What to work on:
Give an exact reproduction of all the lines in the listing.

The records:
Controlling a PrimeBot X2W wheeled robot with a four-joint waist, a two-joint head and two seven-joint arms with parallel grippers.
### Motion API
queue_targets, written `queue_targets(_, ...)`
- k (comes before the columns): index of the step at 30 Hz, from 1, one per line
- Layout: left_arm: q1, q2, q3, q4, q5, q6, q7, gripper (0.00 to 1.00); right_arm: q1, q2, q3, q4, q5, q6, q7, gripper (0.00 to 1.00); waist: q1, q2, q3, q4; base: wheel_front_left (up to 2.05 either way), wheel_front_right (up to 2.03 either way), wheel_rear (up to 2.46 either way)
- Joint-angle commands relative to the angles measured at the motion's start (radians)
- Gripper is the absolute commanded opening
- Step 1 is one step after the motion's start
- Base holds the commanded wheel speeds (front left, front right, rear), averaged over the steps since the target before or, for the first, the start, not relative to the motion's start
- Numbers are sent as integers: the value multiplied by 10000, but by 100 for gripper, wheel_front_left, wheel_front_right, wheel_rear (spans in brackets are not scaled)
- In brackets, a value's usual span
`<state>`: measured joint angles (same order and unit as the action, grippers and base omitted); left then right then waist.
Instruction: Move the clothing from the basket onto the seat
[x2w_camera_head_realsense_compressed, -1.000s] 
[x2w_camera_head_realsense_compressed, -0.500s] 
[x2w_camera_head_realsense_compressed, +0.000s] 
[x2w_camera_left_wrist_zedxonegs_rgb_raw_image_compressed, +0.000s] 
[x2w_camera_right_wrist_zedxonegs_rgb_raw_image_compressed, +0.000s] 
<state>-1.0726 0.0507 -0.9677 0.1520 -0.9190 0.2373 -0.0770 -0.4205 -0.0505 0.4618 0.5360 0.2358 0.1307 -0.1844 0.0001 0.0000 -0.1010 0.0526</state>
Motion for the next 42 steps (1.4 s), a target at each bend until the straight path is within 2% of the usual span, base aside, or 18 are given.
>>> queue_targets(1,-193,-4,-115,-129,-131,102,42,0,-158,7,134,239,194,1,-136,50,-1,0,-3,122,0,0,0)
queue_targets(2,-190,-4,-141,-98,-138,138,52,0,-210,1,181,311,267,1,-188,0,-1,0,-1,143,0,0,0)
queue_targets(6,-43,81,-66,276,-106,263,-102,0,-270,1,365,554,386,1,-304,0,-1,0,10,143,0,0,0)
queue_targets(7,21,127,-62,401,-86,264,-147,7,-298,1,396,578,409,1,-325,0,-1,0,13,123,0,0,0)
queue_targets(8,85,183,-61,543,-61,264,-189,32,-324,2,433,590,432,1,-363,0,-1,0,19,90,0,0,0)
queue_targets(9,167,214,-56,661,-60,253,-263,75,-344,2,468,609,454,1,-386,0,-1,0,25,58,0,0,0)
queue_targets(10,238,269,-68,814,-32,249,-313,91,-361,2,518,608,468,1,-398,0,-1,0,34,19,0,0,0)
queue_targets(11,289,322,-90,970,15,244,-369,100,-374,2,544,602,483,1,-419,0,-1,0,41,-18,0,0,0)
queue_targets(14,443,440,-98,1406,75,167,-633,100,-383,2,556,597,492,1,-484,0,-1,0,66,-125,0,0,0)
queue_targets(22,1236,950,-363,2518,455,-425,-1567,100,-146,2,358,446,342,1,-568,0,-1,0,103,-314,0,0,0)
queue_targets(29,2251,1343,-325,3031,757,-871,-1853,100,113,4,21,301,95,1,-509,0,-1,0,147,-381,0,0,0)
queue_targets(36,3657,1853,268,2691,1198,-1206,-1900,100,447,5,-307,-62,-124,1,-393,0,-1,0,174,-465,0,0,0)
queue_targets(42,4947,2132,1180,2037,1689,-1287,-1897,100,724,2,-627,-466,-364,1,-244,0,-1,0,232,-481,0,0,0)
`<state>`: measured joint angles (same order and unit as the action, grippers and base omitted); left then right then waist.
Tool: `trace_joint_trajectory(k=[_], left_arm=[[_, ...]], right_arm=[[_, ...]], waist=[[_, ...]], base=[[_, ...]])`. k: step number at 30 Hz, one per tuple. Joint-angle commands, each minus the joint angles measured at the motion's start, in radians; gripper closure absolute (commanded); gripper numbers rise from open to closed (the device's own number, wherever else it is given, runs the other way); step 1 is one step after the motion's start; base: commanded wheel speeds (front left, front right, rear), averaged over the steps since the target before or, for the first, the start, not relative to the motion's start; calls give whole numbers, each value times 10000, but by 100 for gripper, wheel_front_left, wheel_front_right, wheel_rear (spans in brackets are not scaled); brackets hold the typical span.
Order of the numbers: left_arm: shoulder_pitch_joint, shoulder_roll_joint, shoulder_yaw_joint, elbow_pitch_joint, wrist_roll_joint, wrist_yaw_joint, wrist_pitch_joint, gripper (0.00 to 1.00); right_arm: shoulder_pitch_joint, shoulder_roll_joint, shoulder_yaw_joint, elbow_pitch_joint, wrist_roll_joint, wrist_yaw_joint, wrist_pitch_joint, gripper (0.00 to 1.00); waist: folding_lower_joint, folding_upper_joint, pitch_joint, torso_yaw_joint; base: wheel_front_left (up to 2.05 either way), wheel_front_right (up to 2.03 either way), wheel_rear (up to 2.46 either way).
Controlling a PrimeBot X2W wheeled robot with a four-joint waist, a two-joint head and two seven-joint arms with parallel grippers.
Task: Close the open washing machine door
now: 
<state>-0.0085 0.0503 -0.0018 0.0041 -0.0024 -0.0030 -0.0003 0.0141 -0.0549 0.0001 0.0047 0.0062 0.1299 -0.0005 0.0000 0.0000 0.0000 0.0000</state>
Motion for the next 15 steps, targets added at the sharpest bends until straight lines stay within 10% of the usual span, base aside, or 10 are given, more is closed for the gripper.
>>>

Answer space:
Controlling a PrimeBot X2W wheeled robot with a four-joint waist, a two-joint head and two seven-joint arms with parallel grippers.
### Motion API
queue_targets, written `queue_targets(_, ...)`
- k (comes before the columns): index of the step at 30 Hz, from 1, one per line
- Layout: left_arm: q1, q2, q3, q4, q5, q6, q7, gripper (0.00 to 1.00); right_arm: q1, q2, q3, q4, q5, q6, q7, gripper (0.00 to 1.00); waist: q1, q2, q3, q4; base: wheel_front_left (up to 2.05 either way), wheel_front_right (up to 2.03 either way), wheel_rear (up to 2.46 either way)
- Joint-angle commands relative to the angles measured at the motion's start (radians)
- Gripper is the absolute commanded opening
- Step 1 is one step after the motion's start
- Base holds the commanded wheel speeds (front left, front right, rear), averaged over the steps since the target before or, for the first, the start, not relative to the motion's start
- Numbers are sent as integers: the value multiplied by 10000, but by 100 for gripper, wheel_front_left, wheel_front_right, wheel_rear (spans in brackets are not scaled)
- In brackets, a value's usual span
`<state>`: measured joint angles (same order and unit as the action, grippers and base omitted); left then right then waist.
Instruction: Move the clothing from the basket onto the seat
[x2w_camera_head_realsense_compressed, -1.000s] 
[x2w_camera_head_realsense_compressed, -0.500s] 
[x2w_camera_head_realsense_compressed, +0.000s] 
[x2w_camera_left_wrist_zedxonegs_rgb_raw_image_compressed, +0.000s] 
[x2w_camera_right_wrist_zedxonegs_rgb_raw_image_compressed, +0.000s] 
<state>-1.0726 0.0507 -0.9677 0.1520 -0.9190 0.2373 -0.0770 -0.4205 -0.0505 0.4618 0.5360 0.2358 0.1307 -0.1844 0.0001 0.0000 -0.1010 0.0526</state>
Motion for the next 42 steps (1.4 s), a target at each bend until the straight path is within 2% of the usual span, base aside, or 18 are given.
>>> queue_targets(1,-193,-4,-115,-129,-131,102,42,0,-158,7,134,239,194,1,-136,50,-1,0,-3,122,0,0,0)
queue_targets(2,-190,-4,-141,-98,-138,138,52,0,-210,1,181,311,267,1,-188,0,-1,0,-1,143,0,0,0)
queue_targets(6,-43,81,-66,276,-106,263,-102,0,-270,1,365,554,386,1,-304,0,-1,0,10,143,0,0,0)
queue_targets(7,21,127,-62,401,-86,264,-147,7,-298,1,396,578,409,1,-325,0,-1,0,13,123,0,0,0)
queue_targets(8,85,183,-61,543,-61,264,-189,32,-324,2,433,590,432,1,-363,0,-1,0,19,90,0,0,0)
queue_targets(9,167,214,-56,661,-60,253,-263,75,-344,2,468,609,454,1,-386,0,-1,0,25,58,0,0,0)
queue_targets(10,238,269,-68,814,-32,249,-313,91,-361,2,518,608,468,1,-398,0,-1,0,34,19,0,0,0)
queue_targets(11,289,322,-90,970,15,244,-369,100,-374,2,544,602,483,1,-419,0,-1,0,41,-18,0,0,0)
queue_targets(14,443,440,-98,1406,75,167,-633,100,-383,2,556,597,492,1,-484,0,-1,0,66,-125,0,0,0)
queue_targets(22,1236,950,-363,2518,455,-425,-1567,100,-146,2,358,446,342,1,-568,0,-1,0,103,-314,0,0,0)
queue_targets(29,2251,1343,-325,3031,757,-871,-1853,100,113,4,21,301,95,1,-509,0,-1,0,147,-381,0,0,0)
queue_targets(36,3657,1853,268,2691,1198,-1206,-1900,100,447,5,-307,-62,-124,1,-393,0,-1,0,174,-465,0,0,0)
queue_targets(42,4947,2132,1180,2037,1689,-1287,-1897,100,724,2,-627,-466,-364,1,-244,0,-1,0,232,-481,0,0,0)
`<state>`: measured joint angles (same order and unit as the action, grippers and base omitted); left then right then waist.
Tool: `trace_joint_trajectory(k=[_], left_arm=[[_, ...]], right_arm=[[_, ...]], waist=[[_, ...]], base=[[_, ...]])`. k: step number at 30 Hz, one per tuple. Joint-angle commands, each minus the joint angles measured at the motion's start, in radians; gripper closure absolute (commanded); gripper numbers rise from open to closed (the device's own number, wherever else it is given, runs the other way); step 1 is one step after the motion's start; base: commanded wheel speeds (front left, front right, rear), averaged over the steps since the target before or, for the first, the start, not relative to the motion's start; calls give whole numbers, each value times 10000, but by 100 for gripper, wheel_front_left, wheel_front_right, wheel_rear (spans in brackets are not scaled); brackets hold the typical span.
Order of the numbers: left_arm: shoulder_pitch_joint, shoulder_roll_joint, shoulder_yaw_joint, elbow_pitch_joint, wrist_roll_joint, wrist_yaw_joint, wrist_pitch_joint, gripper (0.00 to 1.00); right_arm: shoulder_pitch_joint, shoulder_roll_joint, shoulder_yaw_joint, elbow_pitch_joint, wrist_roll_joint, wrist_yaw_joint, wrist_pitch_joint, gripper (0.00 to 1.00); waist: folding_lower_joint, folding_upper_joint, pitch_joint, torso_yaw_joint; base: wheel_front_left (up to 2.05 either way), wheel_front_right (up to 2.03 either way), wheel_rear (up to 2.46 either way).
Controlling a PrimeBot X2W wheeled robot with a four-joint waist, a two-joint head and two seven-joint arms with parallel grippers.
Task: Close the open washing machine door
now: 
<state>-0.0085 0.0503 -0.0018 0.0041 -0.0024 -0.0030 -0.0003 0.0141 -0.0549 0.0001 0.0047 0.0062 0.1299 -0.0005 0.0000 0.0000 0.0000 0.0000</state>
Motion for the next 15 steps, targets added at the sharpest bends until straight lines stay within 10% of the usual span, base aside, or 10 are given, more is closed for the gripper.
>>>

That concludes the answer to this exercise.